The thought had crossed Emma's mind, too. Done right, the Imperius Curse would give them the advantage, the momentary leg up that they needed to fight the Death Eaters on even footing, to give that family a fighting chance to make it out alive. But as neither of them had ever used it, as it was illegal, as the Death Eaters had almost certainly had to fight it before – perhaps even successfully – Emma shook her head, disregarding the thought to both herself and Fred. Even if she could make it work, she had a feeling she would regret it in the morning.
"Well, we have to do something, and fast," he muttered, "because they're close enough now that we won't be able to stop them if they do something from a distance."
From what Emma had seen of reports, it was more likely that they would torture this family before killing them. Why else bring so many people? One person could set a building on fire as well as three. And a fire could be escaped, everyone unharmed. Wizards would be unaffected.
Fred, though, did not seem to think this the case, and Emma saw one of them taking out a wand as they neared the house. Almost as soon as it happened, Fred's wand was whipped out and he did a quick, strong, nonverbal shield charm between the Death Eaters and the house.
Unfortunately, this action – or rather, reaction – drew the attention of the Death Eaters to them, and one hit Fred with a Cruciatus Curse, which sent him crying out, to the ground. The Muggles reacted to Fred, as did Emma, and she heard several people saying something about seizures as Fred writhed on the street. While Emma was distracted, though, the Death Eaters could return to their main course.
The house, the whole house, exploded at the end of the street, and the Death Eaters had Disapparated before Emma even had a chance to look up from her screaming husband.
"No," she hissed as the crowd around began to panic. She gripped Fred's sweaty hand, staring at the house in horror. There had been people inside, two people. Now there was nothing. "No, no, no."
"I've heard," a weeping woman said as she helped Emma calm Fred, "that epileptics sometimes seize when a disaster is about to happen. Maybe your husband sensed the gas leak."
"Right," Emma said absently, unable to understand in her mind what this Muggle was prattling on about. What did this woman know about anything?
"I'm sorry," Fred choked as Aurors appeared on sight, including Tonks and Kingsley.
"The Minister?" Emma hissed as Kingsley knelt over Fred, raising his eyebrows at Emma.
"This is a related case," he rumbled. "Fred?"
"Cruciatus."
"I'll help him around the corner and then to Grimmauld Place."

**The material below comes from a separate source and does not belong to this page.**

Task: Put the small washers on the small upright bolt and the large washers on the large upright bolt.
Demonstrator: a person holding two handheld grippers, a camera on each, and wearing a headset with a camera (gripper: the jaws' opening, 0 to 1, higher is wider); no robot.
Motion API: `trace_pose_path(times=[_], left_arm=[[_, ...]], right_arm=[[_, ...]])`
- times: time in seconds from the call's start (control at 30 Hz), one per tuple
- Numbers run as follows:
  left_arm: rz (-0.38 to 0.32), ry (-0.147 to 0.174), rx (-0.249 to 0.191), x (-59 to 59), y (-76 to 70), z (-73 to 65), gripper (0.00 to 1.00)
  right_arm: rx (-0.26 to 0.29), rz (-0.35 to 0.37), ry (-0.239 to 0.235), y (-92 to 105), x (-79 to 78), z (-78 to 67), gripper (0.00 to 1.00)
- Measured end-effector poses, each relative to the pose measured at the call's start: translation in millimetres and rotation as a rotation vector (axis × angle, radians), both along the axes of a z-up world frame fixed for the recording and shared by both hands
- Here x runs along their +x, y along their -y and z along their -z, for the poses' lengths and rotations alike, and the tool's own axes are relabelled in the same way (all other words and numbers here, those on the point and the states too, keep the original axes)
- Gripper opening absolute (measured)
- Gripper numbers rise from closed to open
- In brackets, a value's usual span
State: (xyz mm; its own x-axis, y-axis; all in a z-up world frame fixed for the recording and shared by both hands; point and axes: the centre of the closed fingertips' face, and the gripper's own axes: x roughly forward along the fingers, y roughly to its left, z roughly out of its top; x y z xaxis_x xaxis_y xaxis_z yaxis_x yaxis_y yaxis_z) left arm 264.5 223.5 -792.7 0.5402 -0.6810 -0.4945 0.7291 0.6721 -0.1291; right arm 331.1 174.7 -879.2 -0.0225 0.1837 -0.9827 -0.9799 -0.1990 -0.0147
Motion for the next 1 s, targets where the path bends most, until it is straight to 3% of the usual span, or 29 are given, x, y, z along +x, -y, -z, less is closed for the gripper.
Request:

Emma nodded, assuming someone who could help him was standing by. She stood alone in the street for a moment as Fred disappeared around the corner with Kingsley. She caught her breath, gazing up at where a house used to be. Tonks and a few trainee Aurors were taking statements, wiping memories, encouraging the gas leak story no doubt.

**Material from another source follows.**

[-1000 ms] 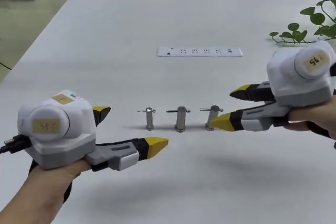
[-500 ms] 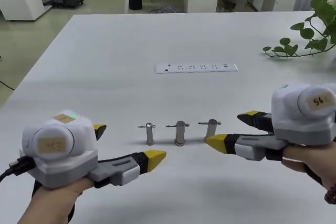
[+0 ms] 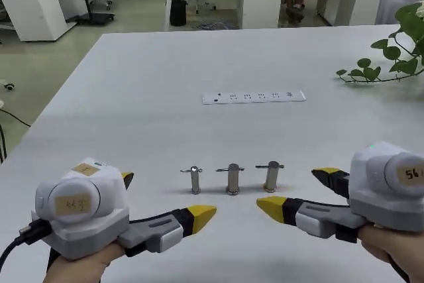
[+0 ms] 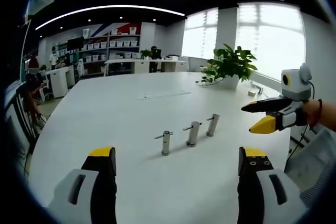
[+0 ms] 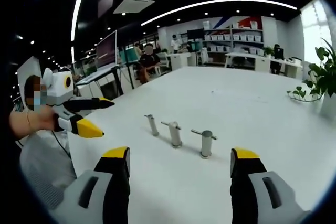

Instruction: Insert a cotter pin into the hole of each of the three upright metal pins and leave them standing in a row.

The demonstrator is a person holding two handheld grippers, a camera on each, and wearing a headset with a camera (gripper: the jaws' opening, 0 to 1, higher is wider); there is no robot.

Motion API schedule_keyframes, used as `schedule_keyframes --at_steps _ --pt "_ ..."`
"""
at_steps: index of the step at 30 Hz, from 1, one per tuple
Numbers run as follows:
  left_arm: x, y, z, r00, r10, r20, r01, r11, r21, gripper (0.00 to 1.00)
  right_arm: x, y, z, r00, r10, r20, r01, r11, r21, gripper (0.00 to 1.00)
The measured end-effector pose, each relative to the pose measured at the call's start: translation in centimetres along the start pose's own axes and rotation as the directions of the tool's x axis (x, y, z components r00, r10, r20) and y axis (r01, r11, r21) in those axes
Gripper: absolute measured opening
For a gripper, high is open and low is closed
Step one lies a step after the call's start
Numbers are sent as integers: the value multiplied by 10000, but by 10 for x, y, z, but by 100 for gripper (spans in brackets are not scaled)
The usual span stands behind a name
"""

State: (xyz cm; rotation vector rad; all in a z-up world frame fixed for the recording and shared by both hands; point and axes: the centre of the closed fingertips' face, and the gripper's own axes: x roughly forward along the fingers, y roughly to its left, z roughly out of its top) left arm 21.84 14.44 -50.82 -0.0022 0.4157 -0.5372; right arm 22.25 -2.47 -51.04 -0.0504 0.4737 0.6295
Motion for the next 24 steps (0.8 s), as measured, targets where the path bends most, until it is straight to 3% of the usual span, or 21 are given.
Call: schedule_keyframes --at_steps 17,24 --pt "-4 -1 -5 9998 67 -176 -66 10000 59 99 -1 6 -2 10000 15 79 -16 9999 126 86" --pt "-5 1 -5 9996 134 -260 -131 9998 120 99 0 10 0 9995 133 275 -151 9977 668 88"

They had done everything asked of them, everything it was possible to do. Perhaps even more than they were asked, she thought, a very clear picture of Fred writhing in pain in her mind's eye. The only thing more they could have done was the one thing she had told Fred not to do: The Imperius Curse.
Were those lives on her hands because she said no? Were those people killed, Fred tortured, needlessly, because she was too cowardly to do something for the greater good?
Emma caught Tonks's eye briefly before slipping around the corner to an alleyway. She needed to make a report to Dumbledore, and the last thing they needed was for her to be in the official record of the event. It was the sort of thing that could cost not only her job, but also her life with the way Yaxley was paying attention to her these days.
As soon as she stood on Grimmauld Place, out of sight of windows, she allowed one quick sob to escape her lips. Once it was gone, she gathered up her emotions and composed herself to the best of her ability, preparing to face all the questions that were sure to come.